**YOUR OBJECTIVE**
Top to bottom, output the entries that follow exactly.

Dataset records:
_ _ _ _ _ _ _
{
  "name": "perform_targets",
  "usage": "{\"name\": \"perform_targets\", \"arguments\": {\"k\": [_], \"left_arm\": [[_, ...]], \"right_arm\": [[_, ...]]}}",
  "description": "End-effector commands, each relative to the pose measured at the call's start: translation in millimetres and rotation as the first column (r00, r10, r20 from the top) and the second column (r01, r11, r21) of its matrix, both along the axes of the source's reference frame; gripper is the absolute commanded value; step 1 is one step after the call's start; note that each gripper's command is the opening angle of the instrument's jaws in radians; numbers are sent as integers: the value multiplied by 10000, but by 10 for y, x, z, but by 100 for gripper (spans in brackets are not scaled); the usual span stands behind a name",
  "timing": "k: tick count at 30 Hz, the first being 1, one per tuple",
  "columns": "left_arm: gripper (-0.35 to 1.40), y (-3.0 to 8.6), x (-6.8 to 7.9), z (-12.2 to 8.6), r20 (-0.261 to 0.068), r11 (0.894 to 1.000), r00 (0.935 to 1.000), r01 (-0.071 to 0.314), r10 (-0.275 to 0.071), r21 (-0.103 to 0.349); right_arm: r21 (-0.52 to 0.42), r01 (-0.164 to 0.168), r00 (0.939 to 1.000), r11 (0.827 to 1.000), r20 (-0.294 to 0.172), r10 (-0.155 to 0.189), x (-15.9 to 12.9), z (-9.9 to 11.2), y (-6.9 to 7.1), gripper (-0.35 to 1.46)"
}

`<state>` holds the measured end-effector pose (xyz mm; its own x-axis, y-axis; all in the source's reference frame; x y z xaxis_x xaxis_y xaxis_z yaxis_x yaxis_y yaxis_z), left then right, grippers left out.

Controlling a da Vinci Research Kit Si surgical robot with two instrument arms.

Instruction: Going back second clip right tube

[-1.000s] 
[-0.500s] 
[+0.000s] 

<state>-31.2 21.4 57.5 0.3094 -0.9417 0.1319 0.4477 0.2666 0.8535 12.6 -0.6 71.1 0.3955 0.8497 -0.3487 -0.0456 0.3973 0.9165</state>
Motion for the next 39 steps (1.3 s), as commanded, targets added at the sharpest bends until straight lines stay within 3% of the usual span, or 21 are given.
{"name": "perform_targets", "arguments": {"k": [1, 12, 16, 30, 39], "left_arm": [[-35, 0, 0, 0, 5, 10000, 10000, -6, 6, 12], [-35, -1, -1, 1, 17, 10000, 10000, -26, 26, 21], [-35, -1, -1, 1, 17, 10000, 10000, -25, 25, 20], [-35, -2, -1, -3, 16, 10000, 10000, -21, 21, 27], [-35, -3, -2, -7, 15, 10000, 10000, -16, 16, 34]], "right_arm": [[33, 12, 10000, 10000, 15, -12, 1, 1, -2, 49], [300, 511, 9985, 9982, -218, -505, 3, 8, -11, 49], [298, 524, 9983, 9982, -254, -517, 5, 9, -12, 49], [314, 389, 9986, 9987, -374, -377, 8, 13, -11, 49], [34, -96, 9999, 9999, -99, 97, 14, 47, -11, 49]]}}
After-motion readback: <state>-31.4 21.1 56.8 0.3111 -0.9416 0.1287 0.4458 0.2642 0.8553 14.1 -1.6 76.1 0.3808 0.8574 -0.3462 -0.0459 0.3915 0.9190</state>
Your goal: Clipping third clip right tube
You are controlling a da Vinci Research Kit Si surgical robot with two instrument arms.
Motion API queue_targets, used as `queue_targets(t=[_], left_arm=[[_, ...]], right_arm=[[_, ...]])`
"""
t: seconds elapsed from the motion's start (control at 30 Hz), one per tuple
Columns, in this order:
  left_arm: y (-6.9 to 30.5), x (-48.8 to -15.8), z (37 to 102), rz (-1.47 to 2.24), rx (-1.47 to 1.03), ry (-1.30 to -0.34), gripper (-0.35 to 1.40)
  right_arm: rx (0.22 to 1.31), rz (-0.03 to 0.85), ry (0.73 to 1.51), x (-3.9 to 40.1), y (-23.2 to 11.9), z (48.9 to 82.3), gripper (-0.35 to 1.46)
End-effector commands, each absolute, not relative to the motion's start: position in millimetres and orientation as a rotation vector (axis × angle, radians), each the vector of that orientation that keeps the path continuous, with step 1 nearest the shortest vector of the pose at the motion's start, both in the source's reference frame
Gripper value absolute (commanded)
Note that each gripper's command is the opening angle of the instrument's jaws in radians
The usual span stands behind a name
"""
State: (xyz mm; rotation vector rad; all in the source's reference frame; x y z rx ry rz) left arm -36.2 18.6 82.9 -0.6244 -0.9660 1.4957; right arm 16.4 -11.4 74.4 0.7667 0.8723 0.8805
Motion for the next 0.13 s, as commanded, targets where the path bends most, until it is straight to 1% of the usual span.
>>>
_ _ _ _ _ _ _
**ANSWER FOR THIS EXERCISE**
{
  "name": "perform_targets",
  "usage": "{\"name\": \"perform_targets\", \"arguments\": {\"k\": [_], \"left_arm\": [[_, ...]], \"right_arm\": [[_, ...]]}}",
  "description": "End-effector commands, each relative to the pose measured at the call's start: translation in millimetres and rotation as the first column (r00, r10, r20 from the top) and the second column (r01, r11, r21) of its matrix, both along the axes of the source's reference frame; gripper is the absolute commanded value; step 1 is one step after the call's start; note that each gripper's command is the opening angle of the instrument's jaws in radians; numbers are sent as integers: the value multiplied by 10000, but by 10 for y, x, z, but by 100 for gripper (spans in brackets are not scaled); the usual span stands behind a name",
  "timing": "k: tick count at 30 Hz, the first being 1, one per tuple",
  "columns": "left_arm: gripper (-0.35 to 1.40), y (-3.0 to 8.6), x (-6.8 to 7.9), z (-12.2 to 8.6), r20 (-0.261 to 0.068), r11 (0.894 to 1.000), r00 (0.935 to 1.000), r01 (-0.071 to 0.314), r10 (-0.275 to 0.071), r21 (-0.103 to 0.349); right_arm: r21 (-0.52 to 0.42), r01 (-0.164 to 0.168), r00 (0.939 to 1.000), r11 (0.827 to 1.000), r20 (-0.294 to 0.172), r10 (-0.155 to 0.189), x (-15.9 to 12.9), z (-9.9 to 11.2), y (-6.9 to 7.1), gripper (-0.35 to 1.46)"
}

`<state>` holds the measured end-effector pose (xyz mm; its own x-axis, y-axis; all in the source's reference frame; x y z xaxis_x xaxis_y xaxis_z yaxis_x yaxis_y yaxis_z), left then right, grippers left out.

Controlling a da Vinci Research Kit Si surgical robot with two instrument arms.

Instruction: Going back second clip right tube

[-1.000s] 
[-0.500s] 
[+0.000s] 

<state>-31.2 21.4 57.5 0.3094 -0.9417 0.1319 0.4477 0.2666 0.8535 12.6 -0.6 71.1 0.3955 0.8497 -0.3487 -0.0456 0.3973 0.9165</state>
Motion for the next 39 steps (1.3 s), as commanded, targets added at the sharpest bends until straight lines stay within 3% of the usual span, or 21 are given.
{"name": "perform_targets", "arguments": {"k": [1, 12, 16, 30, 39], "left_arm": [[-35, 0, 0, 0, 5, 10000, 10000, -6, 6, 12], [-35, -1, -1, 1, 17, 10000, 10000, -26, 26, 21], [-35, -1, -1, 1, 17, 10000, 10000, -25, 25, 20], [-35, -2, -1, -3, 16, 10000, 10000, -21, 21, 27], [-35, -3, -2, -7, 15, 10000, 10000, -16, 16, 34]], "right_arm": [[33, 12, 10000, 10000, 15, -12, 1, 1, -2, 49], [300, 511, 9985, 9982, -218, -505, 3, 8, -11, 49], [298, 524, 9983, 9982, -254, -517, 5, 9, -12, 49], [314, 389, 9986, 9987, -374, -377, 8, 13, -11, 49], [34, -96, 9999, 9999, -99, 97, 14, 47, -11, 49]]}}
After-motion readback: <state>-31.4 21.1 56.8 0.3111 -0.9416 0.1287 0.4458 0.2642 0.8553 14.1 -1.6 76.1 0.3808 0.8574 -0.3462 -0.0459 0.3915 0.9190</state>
Your goal: Clipping third clip right tube
You are controlling a da Vinci Research Kit Si surgical robot with two instrument arms.
Motion API queue_targets, used as `queue_targets(t=[_], left_arm=[[_, ...]], right_arm=[[_, ...]])`
"""
t: seconds elapsed from the motion's start (control at 30 Hz), one per tuple
Columns, in this order:
  left_arm: y (-6.9 to 30.5), x (-48.8 to -15.8), z (37 to 102), rz (-1.47 to 2.24), rx (-1.47 to 1.03), ry (-1.30 to -0.34), gripper (-0.35 to 1.40)
  right_arm: rx (0.22 to 1.31), rz (-0.03 to 0.85), ry (0.73 to 1.51), x (-3.9 to 40.1), y (-23.2 to 11.9), z (48.9 to 82.3), gripper (-0.35 to 1.46)
End-effector commands, each absolute, not relative to the motion's start: position in millimetres and orientation as a rotation vector (axis × angle, radians), each the vector of that orientation that keeps the path continuous, with step 1 nearest the shortest vector of the pose at the motion's start, both in the source's reference frame
Gripper value absolute (commanded)
Note that each gripper's command is the opening angle of the instrument's jaws in radians
The usual span stands behind a name
"""
State: (xyz mm; rotation vector rad; all in the source's reference frame; x y z rx ry rz) left arm -36.2 18.6 82.9 -0.6244 -0.9660 1.4957; right arm 16.4 -11.4 74.4 0.7667 0.8723 0.8805
Motion for the next 0.13 s, as commanded, targets where the path bends most, until it is straight to 1% of the usual span.
>>>

For this exercise, nothing more is required.